Within the material below, how many lines contain the word "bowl"? Give that number only.

[Start of Attachment]

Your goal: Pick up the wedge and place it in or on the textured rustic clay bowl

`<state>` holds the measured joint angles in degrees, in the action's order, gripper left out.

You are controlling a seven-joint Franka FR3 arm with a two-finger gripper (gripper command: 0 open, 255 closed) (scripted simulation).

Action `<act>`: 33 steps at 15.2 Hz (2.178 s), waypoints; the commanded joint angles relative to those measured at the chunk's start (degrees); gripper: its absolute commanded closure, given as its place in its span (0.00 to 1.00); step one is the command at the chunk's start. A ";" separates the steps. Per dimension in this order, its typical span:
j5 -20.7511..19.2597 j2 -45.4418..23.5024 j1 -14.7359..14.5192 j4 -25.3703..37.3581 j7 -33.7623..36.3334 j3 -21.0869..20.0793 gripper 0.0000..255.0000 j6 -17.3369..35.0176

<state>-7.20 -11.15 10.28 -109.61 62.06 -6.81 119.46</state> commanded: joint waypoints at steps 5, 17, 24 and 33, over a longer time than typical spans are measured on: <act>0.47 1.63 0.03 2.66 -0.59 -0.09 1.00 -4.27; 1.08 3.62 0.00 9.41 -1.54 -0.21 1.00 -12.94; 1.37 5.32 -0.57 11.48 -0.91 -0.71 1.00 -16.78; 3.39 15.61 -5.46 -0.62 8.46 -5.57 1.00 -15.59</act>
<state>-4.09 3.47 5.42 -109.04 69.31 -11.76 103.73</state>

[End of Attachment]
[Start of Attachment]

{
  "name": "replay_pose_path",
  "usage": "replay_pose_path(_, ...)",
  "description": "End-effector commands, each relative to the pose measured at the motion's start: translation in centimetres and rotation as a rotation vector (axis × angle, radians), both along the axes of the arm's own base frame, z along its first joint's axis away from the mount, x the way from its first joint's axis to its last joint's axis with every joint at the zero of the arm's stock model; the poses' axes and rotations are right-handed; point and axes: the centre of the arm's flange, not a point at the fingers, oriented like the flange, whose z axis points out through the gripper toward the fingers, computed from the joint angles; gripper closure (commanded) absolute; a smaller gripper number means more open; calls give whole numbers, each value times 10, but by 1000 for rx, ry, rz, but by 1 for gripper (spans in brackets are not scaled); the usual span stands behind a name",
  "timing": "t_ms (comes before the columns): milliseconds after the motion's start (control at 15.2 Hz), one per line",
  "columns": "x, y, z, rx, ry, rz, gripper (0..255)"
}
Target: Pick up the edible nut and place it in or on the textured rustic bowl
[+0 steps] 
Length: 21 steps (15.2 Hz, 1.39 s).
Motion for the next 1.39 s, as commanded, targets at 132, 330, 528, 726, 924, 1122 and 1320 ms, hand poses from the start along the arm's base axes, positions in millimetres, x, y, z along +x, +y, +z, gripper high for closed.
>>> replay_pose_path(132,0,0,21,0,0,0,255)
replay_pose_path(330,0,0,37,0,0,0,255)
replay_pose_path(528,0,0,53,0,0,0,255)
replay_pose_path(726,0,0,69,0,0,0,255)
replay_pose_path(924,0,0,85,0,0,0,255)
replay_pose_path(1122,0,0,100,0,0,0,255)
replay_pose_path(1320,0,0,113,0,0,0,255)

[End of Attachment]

→ **Written answer**: 2